Problem to solve | Set down the first line below and each line after it, ending with the one that holds "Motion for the". Pictures do not belong in the copy.

Provided material |
__________
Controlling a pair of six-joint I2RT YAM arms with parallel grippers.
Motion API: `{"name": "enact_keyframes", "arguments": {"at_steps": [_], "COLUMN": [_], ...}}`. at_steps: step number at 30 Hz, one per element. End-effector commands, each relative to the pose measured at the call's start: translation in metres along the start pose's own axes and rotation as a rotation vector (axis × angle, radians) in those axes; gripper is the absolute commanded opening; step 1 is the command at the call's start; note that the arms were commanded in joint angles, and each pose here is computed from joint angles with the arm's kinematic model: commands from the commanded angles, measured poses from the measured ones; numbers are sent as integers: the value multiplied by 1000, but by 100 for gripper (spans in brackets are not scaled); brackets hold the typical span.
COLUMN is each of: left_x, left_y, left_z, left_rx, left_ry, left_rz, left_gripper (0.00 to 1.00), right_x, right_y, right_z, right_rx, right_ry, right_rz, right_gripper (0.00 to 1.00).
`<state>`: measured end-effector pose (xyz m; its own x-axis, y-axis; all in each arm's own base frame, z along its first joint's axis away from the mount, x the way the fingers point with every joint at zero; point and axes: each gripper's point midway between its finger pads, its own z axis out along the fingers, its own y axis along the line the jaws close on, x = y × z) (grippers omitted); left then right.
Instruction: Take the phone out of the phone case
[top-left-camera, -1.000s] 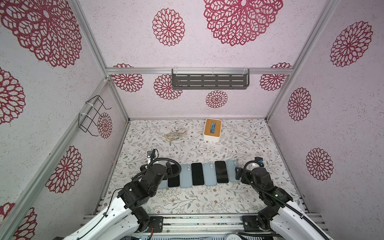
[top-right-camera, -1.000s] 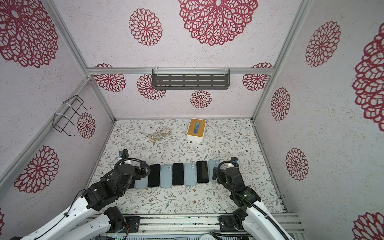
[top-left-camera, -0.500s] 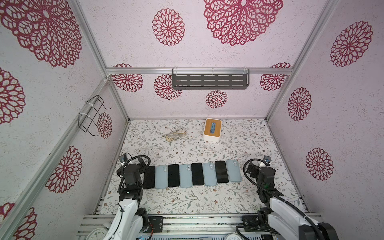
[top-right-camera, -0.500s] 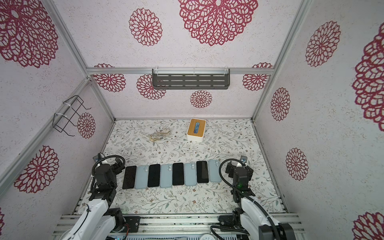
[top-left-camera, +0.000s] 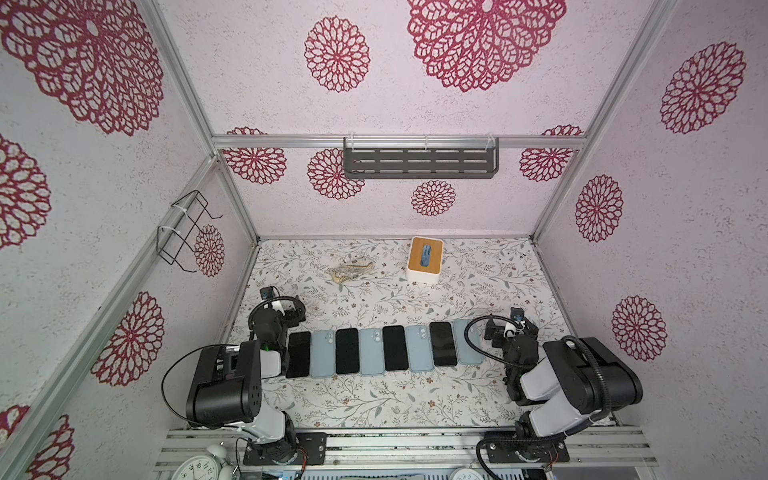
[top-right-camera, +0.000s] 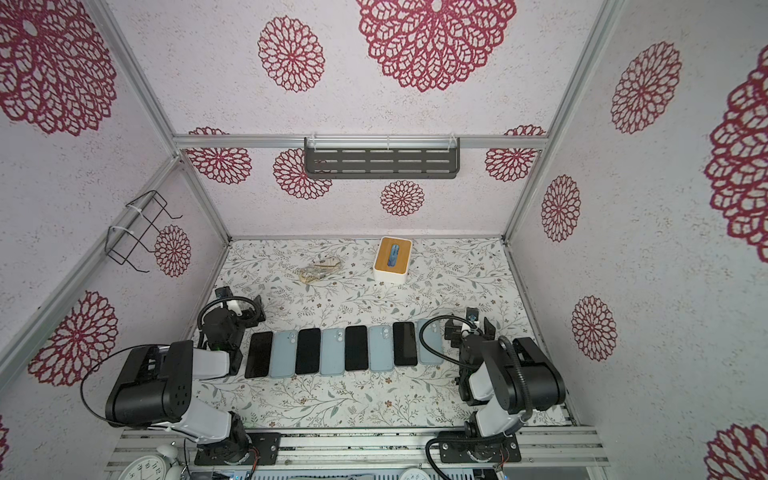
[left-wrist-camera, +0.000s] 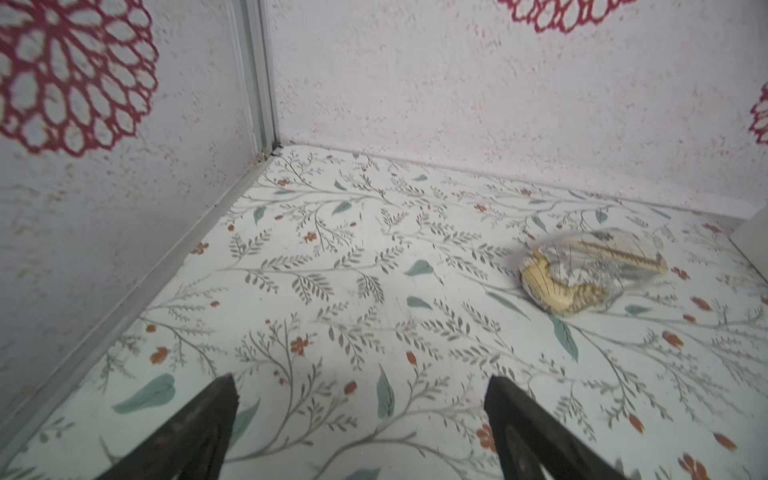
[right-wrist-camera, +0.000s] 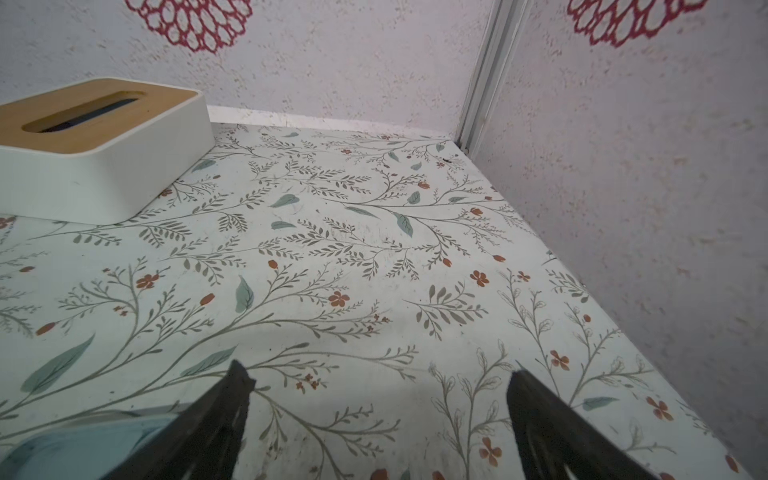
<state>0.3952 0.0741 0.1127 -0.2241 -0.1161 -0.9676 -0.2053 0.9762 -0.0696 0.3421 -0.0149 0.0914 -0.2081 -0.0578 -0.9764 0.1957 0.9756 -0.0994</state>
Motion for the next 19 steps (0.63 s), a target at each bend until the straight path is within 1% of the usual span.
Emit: {"name": "enact_keyframes", "arguments": {"at_steps": [1,3,4,5,10,19], "left_x": [-9,-11,-9,-9,-11,-10], "left_y": [-2,-1,-2,-2,-2,-2], "left_z": [6,8,8,7,7,6], "left_rx": [26,10,10,9,8,10], "left_ry": [0,-10,-1,4,-9,-9], "left_rz": [-16,-6,-4,-4,-1,-1], "left_gripper": [97,97,97,97,97,97], "right_x": [-25,-28,-27,-29,-29,-29], "right_y": [-28,-30,-29,-29,-29,-28], "right_z": [27,26,26,25,24,24], "right_rx": [133,126,122,124,152,147], "right_ry": [2,-29,-14,-33,-30,-28], "right_rz": [118,116,121,115,99,102], "right_gripper": [99,99,99,99,99,99]}}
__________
Completed exercise |
Controlling a pair of six-joint I2RT YAM arms with parallel grippers.
Motion API: `{"name": "enact_keyframes", "arguments": {"at_steps": [_], "COLUMN": [_], ...}}`. at_steps: step number at 30 Hz, one per element. End-effector commands, each relative to the pose measured at the call's start: translation in metres along the start pose's own axes and rotation as a rotation vector (axis × angle, radians) in those axes; gripper is the absolute commanded opening; step 1 is the command at the call's start; note that the arms were commanded in joint angles, and each pose here is computed from joint angles with the arm's kinematic model: commands from the commanded angles, measured poses from the measured ones; numbers are sent as integers: the value multiplied by 1000, but by 100 for gripper (spans in brackets are not scaled); brackets hold the typical span.
COLUMN is each of: left_x, left_y, left_z, left_rx, left_ry, left_rz, left_gripper (0.00 to 1.00), right_x, right_y, right_z, right_rx, right_ry, right_rz, right_gripper (0.00 to 1.00).
`<state>`: measured end-effector pose (xyz m; its own x-axis, y-axis; all in each arm's own base frame, z along its first joint's axis away from the mount, x the way the fingers point with every joint at zero; point and axes: each gripper's point midway between its finger pads, its own z axis out along the fingers, its own y axis along the line the jaws close on, x = y × z) (grippers omitted); left then right.
Instruction: Take the phone out of the phone case
[top-left-camera, -1.000s] 
[top-right-camera, -1.000s] 
[top-left-camera, -0.500s] 
[top-right-camera, -0.500s] 
[top-left-camera, +0.000s] 
[top-right-camera, +0.000s] 
[left-wrist-camera, +0.000s] 
[right-wrist-camera, +0.000s] 
<state>0.3952 0.0741 0.1127 -0.2241 -0.1161 -0.9676 -0.2053 0.9762 -0.0696 0.3421 -0.0149 0.0914 -0.2081 -0.0578 -0.9764 0.1957 0.9756 -0.0994</state>
Motion for the next 19 steps (0.63 s), a target at each bend until the straight path is within 1% of the usual span.

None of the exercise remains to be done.